QBook

by Keith Elder


QBook

About

QBook was started on September 2, 2010 and lasted until shutdown in 2013. It was my brainchild at the time to create an application that took Twitter and Facebook and combined them for company's to leverage in the enterprise. There was nothing like this in the industry at the time.

QBook was written in Silverlight, which is rich internet application framework written by Microsoft. NBC used it to stream the Olympics online one year. QBook leveraged SQL Server, LINQ and WCF.

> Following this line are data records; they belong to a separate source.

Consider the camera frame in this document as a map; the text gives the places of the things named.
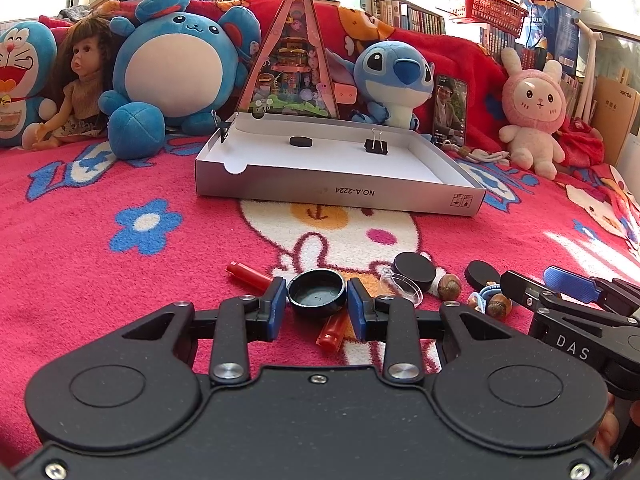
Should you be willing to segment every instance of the metal pivot bolt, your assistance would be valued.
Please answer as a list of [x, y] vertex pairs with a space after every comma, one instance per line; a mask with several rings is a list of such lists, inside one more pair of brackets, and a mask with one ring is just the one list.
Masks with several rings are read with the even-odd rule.
[[312, 375], [309, 381], [313, 384], [325, 384], [329, 378], [326, 375]]
[[396, 363], [388, 371], [394, 379], [415, 379], [420, 373], [418, 367], [411, 363]]
[[47, 475], [48, 478], [51, 478], [51, 480], [65, 480], [66, 469], [60, 464], [53, 462], [51, 464], [47, 464], [44, 468], [44, 474]]
[[213, 367], [213, 374], [219, 379], [237, 379], [244, 374], [238, 363], [221, 363]]
[[591, 474], [591, 468], [589, 464], [577, 464], [571, 469], [569, 478], [571, 480], [586, 480]]

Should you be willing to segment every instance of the phone screen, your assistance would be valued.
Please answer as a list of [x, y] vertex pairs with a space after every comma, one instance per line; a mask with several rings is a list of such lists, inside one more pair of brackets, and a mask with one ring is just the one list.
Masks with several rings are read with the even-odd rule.
[[466, 83], [446, 75], [436, 77], [431, 142], [445, 140], [464, 146], [466, 131]]

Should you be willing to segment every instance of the doll hair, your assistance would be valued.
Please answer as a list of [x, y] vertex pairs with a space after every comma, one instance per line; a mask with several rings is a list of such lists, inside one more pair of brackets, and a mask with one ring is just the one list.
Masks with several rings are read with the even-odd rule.
[[[555, 133], [562, 123], [564, 122], [564, 115], [566, 110], [566, 100], [564, 98], [564, 92], [560, 88], [559, 81], [562, 77], [562, 65], [556, 60], [551, 59], [546, 62], [543, 72], [540, 70], [523, 70], [520, 62], [520, 57], [513, 48], [504, 48], [501, 51], [502, 64], [504, 65], [509, 78], [504, 84], [502, 89], [502, 109], [511, 124], [516, 126], [523, 126], [526, 128], [535, 128], [542, 132], [552, 134]], [[542, 80], [551, 85], [560, 97], [560, 104], [558, 107], [558, 116], [552, 120], [545, 121], [540, 119], [533, 119], [523, 115], [517, 108], [514, 102], [514, 94], [516, 88], [523, 80], [529, 80], [532, 83], [532, 90], [535, 92], [535, 83], [532, 80]]]
[[122, 40], [111, 32], [109, 20], [103, 14], [90, 14], [69, 27], [65, 39], [58, 47], [58, 54], [49, 79], [50, 91], [54, 94], [58, 104], [63, 99], [63, 88], [78, 79], [78, 75], [71, 70], [71, 60], [74, 56], [74, 46], [80, 41], [92, 37], [98, 38], [100, 60], [102, 62], [102, 90], [110, 90], [113, 86], [113, 66]]

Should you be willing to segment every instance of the gray cloth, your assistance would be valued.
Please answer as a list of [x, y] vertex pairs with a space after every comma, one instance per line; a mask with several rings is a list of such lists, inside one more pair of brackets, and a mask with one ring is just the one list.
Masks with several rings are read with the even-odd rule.
[[62, 9], [58, 15], [61, 20], [71, 20], [72, 22], [79, 22], [85, 16], [91, 13], [91, 7], [88, 5], [76, 5], [73, 7], [67, 7]]

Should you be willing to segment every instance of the toy tower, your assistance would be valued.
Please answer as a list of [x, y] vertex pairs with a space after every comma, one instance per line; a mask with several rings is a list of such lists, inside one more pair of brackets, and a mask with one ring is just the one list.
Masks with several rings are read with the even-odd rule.
[[313, 0], [282, 1], [238, 111], [339, 118]]

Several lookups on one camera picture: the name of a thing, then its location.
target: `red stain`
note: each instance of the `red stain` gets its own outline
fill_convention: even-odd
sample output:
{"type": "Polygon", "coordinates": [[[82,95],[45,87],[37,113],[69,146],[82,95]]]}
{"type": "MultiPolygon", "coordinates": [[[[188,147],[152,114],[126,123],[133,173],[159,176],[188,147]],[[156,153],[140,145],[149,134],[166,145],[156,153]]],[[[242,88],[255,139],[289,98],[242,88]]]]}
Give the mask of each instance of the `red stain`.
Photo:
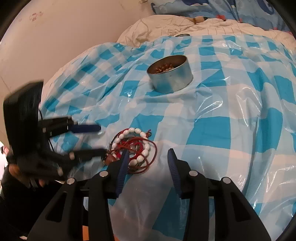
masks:
{"type": "Polygon", "coordinates": [[[219,19],[222,19],[222,20],[226,20],[226,17],[224,16],[224,15],[220,15],[220,14],[218,14],[217,16],[216,16],[216,18],[219,18],[219,19]]]}
{"type": "Polygon", "coordinates": [[[34,22],[37,19],[37,17],[42,16],[42,15],[43,15],[43,12],[41,12],[41,11],[38,14],[37,13],[33,13],[32,15],[30,15],[29,19],[32,22],[34,22]]]}

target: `white wall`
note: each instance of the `white wall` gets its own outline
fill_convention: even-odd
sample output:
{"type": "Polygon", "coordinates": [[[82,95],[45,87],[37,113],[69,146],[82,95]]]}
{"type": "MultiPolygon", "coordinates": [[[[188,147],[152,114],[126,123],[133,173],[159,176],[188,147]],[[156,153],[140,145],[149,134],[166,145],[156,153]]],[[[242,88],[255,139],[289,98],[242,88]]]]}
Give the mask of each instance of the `white wall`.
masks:
{"type": "Polygon", "coordinates": [[[152,15],[139,0],[32,0],[0,42],[0,141],[8,144],[2,102],[28,81],[48,81],[91,46],[115,42],[140,18],[152,15]]]}

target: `checkered tablecloth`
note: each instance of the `checkered tablecloth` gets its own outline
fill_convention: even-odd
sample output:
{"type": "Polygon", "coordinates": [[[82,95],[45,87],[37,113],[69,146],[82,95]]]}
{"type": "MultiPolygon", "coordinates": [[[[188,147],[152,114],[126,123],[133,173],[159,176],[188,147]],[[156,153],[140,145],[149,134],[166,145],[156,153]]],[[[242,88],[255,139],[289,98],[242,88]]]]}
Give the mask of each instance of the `checkered tablecloth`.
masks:
{"type": "MultiPolygon", "coordinates": [[[[103,127],[100,135],[54,138],[57,152],[106,147],[130,126],[152,130],[155,163],[142,175],[128,176],[120,197],[110,201],[121,241],[182,239],[189,202],[174,191],[169,148],[208,178],[230,177],[275,240],[296,207],[295,66],[281,43],[261,36],[161,37],[140,48],[106,43],[62,71],[42,113],[103,127]],[[146,70],[176,54],[187,56],[194,79],[183,90],[160,94],[146,70]]],[[[72,174],[89,178],[100,168],[95,159],[72,174]]]]}

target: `silver screw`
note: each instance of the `silver screw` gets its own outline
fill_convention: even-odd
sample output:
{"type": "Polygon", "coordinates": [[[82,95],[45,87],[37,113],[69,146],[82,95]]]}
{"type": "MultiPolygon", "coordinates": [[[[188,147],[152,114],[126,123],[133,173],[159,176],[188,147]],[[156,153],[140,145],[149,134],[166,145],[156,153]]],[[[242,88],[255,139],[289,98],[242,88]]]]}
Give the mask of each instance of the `silver screw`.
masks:
{"type": "Polygon", "coordinates": [[[108,173],[107,171],[101,171],[101,172],[100,172],[100,176],[101,176],[101,177],[106,177],[106,176],[108,176],[108,174],[109,174],[109,173],[108,173]]]}
{"type": "Polygon", "coordinates": [[[73,184],[74,182],[75,182],[75,179],[72,177],[67,180],[67,184],[69,185],[73,184]]]}
{"type": "Polygon", "coordinates": [[[74,152],[70,152],[69,153],[69,157],[70,157],[71,160],[74,160],[75,159],[74,152]]]}
{"type": "Polygon", "coordinates": [[[57,168],[57,173],[61,177],[64,174],[63,169],[61,167],[58,167],[57,168]]]}
{"type": "Polygon", "coordinates": [[[195,171],[195,170],[191,170],[191,171],[189,172],[189,175],[192,176],[192,177],[196,177],[196,176],[198,175],[198,172],[195,171]]]}
{"type": "Polygon", "coordinates": [[[225,177],[225,178],[223,178],[223,182],[226,184],[229,184],[229,183],[231,183],[231,180],[229,177],[225,177]]]}

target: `open tin can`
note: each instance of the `open tin can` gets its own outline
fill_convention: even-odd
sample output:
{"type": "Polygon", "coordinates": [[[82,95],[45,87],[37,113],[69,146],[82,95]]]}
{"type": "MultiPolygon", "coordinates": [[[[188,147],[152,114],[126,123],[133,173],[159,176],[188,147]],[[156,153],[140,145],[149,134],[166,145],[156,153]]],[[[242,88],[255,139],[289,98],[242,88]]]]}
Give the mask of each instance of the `open tin can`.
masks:
{"type": "Polygon", "coordinates": [[[172,93],[185,88],[193,75],[184,55],[172,55],[162,58],[147,69],[154,89],[160,93],[172,93]]]}

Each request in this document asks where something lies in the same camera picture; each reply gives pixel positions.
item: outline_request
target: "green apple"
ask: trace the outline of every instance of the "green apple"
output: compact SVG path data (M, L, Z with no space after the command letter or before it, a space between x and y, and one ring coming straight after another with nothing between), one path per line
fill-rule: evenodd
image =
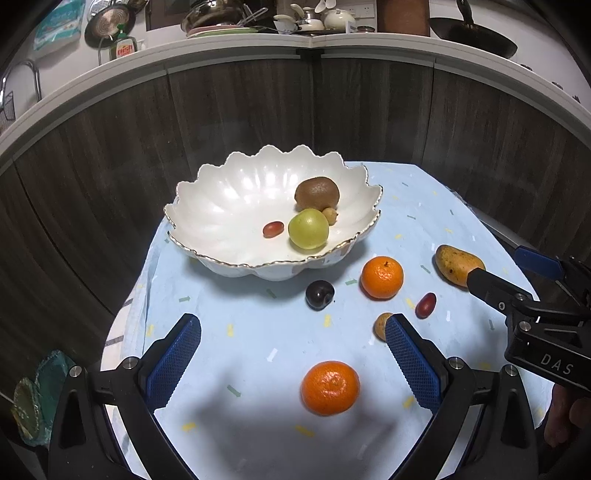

I chose SilverLight because I wanted to play with the new stack. However, I believe it also lead to the downfall of QBook. SilverLight development fizzled out as everyone moved more to Angular and JavaScript. I believe had I built QBook in a web stack initially it could have potentially spun out into a company like Yammer which later came onto the scene.

Video

Watch a full presentation on QBook and all of its many features.

Features

QBook had many features.

  1. Full-text search
  2. Communicator status integration
  3. Tags
  4. Tagging individuals
  5. Threaded posts (tweets or status updates)

Full-text search allowed users to quickly locate or find a team member. SIFT did not exist at the time, only the Roster Search which I had previously built. Users could search for messages, or team members or anything. All of the data in QBook was searchable. Here is an example of searching for a team member.

QBook

Clicking on that team member displayed all of their contact information, posts and their status from Microsoft Communicator (chat / screen sharing program prior to skype and or Microsoft Teams).

QBook

Usage

Team members used QBook quiet a bit in the early days, but the install complexity of SilverLight kept it's usage down, especially on Macs.

QBook

QBook

QBook 2.0

An attempt was made to re-write QBook using Angular in 2014 but was never completed.